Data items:
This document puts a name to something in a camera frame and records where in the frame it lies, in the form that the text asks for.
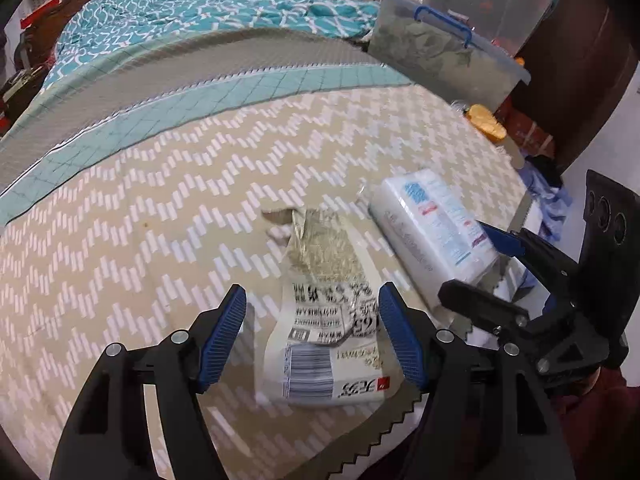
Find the white tissue pack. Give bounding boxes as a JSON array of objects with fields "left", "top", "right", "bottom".
[{"left": 369, "top": 169, "right": 498, "bottom": 309}]

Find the teal patterned quilt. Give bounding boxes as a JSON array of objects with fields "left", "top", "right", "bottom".
[{"left": 43, "top": 0, "right": 380, "bottom": 89}]

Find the dark red sleeve forearm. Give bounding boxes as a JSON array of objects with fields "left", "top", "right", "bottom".
[{"left": 552, "top": 368, "right": 640, "bottom": 479}]

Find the orange peel half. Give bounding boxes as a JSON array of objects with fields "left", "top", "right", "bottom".
[{"left": 464, "top": 104, "right": 506, "bottom": 144}]

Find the white snack wrapper bag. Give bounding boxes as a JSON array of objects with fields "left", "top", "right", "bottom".
[{"left": 260, "top": 208, "right": 402, "bottom": 408}]

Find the clear storage box blue handle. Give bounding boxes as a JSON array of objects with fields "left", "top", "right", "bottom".
[{"left": 369, "top": 0, "right": 532, "bottom": 112}]

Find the blue cloth on floor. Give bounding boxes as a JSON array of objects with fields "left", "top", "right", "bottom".
[{"left": 518, "top": 155, "right": 573, "bottom": 243}]

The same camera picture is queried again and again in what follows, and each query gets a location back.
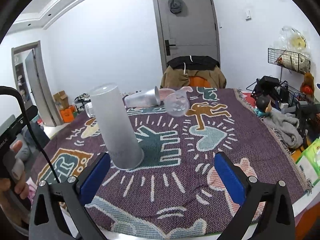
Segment tall frosted plastic cup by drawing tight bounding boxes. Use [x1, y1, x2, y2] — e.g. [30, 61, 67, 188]
[89, 83, 144, 170]

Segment yellow white paper cup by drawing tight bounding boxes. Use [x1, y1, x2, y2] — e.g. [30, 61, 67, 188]
[85, 102, 95, 118]

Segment clear plastic cup lying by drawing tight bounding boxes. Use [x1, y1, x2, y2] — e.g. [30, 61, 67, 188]
[164, 89, 190, 117]

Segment person's left hand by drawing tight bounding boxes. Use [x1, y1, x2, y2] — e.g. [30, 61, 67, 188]
[0, 139, 30, 201]

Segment cardboard boxes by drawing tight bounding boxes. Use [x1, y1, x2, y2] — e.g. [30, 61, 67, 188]
[53, 90, 75, 123]

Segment green plastic bag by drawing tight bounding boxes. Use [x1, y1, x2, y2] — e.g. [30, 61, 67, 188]
[296, 138, 320, 186]

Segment grey towel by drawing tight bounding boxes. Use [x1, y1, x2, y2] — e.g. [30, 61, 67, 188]
[263, 111, 303, 149]

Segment patterned purple woven blanket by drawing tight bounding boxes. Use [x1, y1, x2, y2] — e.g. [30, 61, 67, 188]
[31, 87, 313, 240]

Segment black-haired cartoon figurine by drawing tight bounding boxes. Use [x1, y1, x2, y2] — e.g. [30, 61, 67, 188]
[254, 95, 272, 117]

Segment brown plush toy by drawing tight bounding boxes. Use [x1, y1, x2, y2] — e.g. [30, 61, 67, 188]
[300, 72, 315, 96]

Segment orange chair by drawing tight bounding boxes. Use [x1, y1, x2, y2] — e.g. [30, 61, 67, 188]
[189, 76, 211, 88]

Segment grey door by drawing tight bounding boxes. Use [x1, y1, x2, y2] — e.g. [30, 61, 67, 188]
[153, 0, 220, 71]

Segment grey cap on door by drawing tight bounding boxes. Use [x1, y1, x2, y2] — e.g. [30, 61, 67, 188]
[168, 0, 185, 17]

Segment black cable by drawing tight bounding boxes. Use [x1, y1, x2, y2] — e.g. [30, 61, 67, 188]
[0, 86, 61, 183]

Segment black desktop wire rack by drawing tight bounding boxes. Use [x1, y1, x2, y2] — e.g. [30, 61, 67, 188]
[247, 76, 319, 147]

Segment black wire wall basket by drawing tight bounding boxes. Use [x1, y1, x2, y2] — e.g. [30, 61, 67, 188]
[267, 48, 311, 74]

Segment plastic bag on wall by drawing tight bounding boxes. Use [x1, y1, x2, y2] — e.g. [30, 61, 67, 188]
[280, 26, 308, 53]

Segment black door handle lock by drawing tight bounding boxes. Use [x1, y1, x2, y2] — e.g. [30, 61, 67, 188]
[164, 40, 176, 56]

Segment white light switch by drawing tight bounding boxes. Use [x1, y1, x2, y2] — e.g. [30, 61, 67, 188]
[245, 10, 252, 21]

Work to complete: Each record above should be restated word for word. The pictures should not appear.

Output for this exercise:
This document puts a name to something in a camera frame and records where in the frame it lies, in the form that the text asks for.
Find the white tissue pack. Give bounding boxes as a JSON array of objects with fields "left", "top", "right", "bottom".
[{"left": 369, "top": 169, "right": 498, "bottom": 309}]

Find the teal patterned quilt. Give bounding boxes as a JSON array of objects with fields "left", "top", "right", "bottom".
[{"left": 43, "top": 0, "right": 380, "bottom": 89}]

Find the dark red sleeve forearm. Give bounding boxes as a JSON array of objects with fields "left", "top", "right", "bottom".
[{"left": 552, "top": 368, "right": 640, "bottom": 479}]

Find the orange peel half. Give bounding boxes as a JSON array of objects with fields "left", "top", "right", "bottom".
[{"left": 464, "top": 104, "right": 506, "bottom": 144}]

Find the white snack wrapper bag. Give bounding boxes as a JSON array of objects with fields "left", "top", "right", "bottom".
[{"left": 260, "top": 208, "right": 402, "bottom": 408}]

Find the clear storage box blue handle. Give bounding boxes as a JSON array of objects with fields "left", "top", "right", "bottom".
[{"left": 369, "top": 0, "right": 532, "bottom": 112}]

Find the blue cloth on floor. Give bounding boxes as a JSON array of objects with fields "left", "top", "right", "bottom".
[{"left": 518, "top": 155, "right": 573, "bottom": 243}]

The same camera picture is queried again and again in what follows, and each query gets a location back.
Segment tall frosted plastic cup by drawing tight bounding boxes. Use [x1, y1, x2, y2] — e.g. [30, 61, 67, 188]
[89, 83, 144, 170]

Segment yellow white paper cup by drawing tight bounding boxes. Use [x1, y1, x2, y2] — e.g. [30, 61, 67, 188]
[85, 102, 95, 118]

Segment clear plastic cup lying by drawing tight bounding boxes. Use [x1, y1, x2, y2] — e.g. [30, 61, 67, 188]
[164, 89, 190, 117]

Segment person's left hand by drawing tight bounding boxes. Use [x1, y1, x2, y2] — e.g. [30, 61, 67, 188]
[0, 139, 30, 201]

Segment cardboard boxes by drawing tight bounding boxes. Use [x1, y1, x2, y2] — e.g. [30, 61, 67, 188]
[53, 90, 75, 123]

Segment green plastic bag by drawing tight bounding boxes. Use [x1, y1, x2, y2] — e.g. [30, 61, 67, 188]
[296, 138, 320, 186]

Segment grey towel by drawing tight bounding boxes. Use [x1, y1, x2, y2] — e.g. [30, 61, 67, 188]
[263, 111, 303, 149]

Segment patterned purple woven blanket by drawing tight bounding boxes. Use [x1, y1, x2, y2] — e.g. [30, 61, 67, 188]
[31, 87, 313, 240]

Segment black-haired cartoon figurine by drawing tight bounding boxes. Use [x1, y1, x2, y2] — e.g. [30, 61, 67, 188]
[254, 95, 272, 117]

Segment brown plush toy by drawing tight bounding boxes. Use [x1, y1, x2, y2] — e.g. [30, 61, 67, 188]
[300, 72, 315, 96]

Segment orange chair by drawing tight bounding boxes. Use [x1, y1, x2, y2] — e.g. [30, 61, 67, 188]
[189, 76, 211, 88]

Segment grey door by drawing tight bounding boxes. Use [x1, y1, x2, y2] — e.g. [30, 61, 67, 188]
[153, 0, 220, 71]

Segment grey cap on door by drawing tight bounding boxes. Use [x1, y1, x2, y2] — e.g. [30, 61, 67, 188]
[168, 0, 185, 17]

Segment black cable by drawing tight bounding boxes. Use [x1, y1, x2, y2] — e.g. [30, 61, 67, 188]
[0, 86, 61, 183]

Segment black desktop wire rack by drawing tight bounding boxes. Use [x1, y1, x2, y2] — e.g. [30, 61, 67, 188]
[247, 76, 319, 147]

Segment black wire wall basket by drawing tight bounding boxes. Use [x1, y1, x2, y2] — e.g. [30, 61, 67, 188]
[267, 48, 311, 74]

Segment plastic bag on wall by drawing tight bounding boxes. Use [x1, y1, x2, y2] — e.g. [30, 61, 67, 188]
[280, 26, 308, 53]

Segment black door handle lock by drawing tight bounding boxes. Use [x1, y1, x2, y2] — e.g. [30, 61, 67, 188]
[164, 40, 176, 56]

Segment white light switch by drawing tight bounding boxes. Use [x1, y1, x2, y2] — e.g. [30, 61, 67, 188]
[245, 10, 252, 21]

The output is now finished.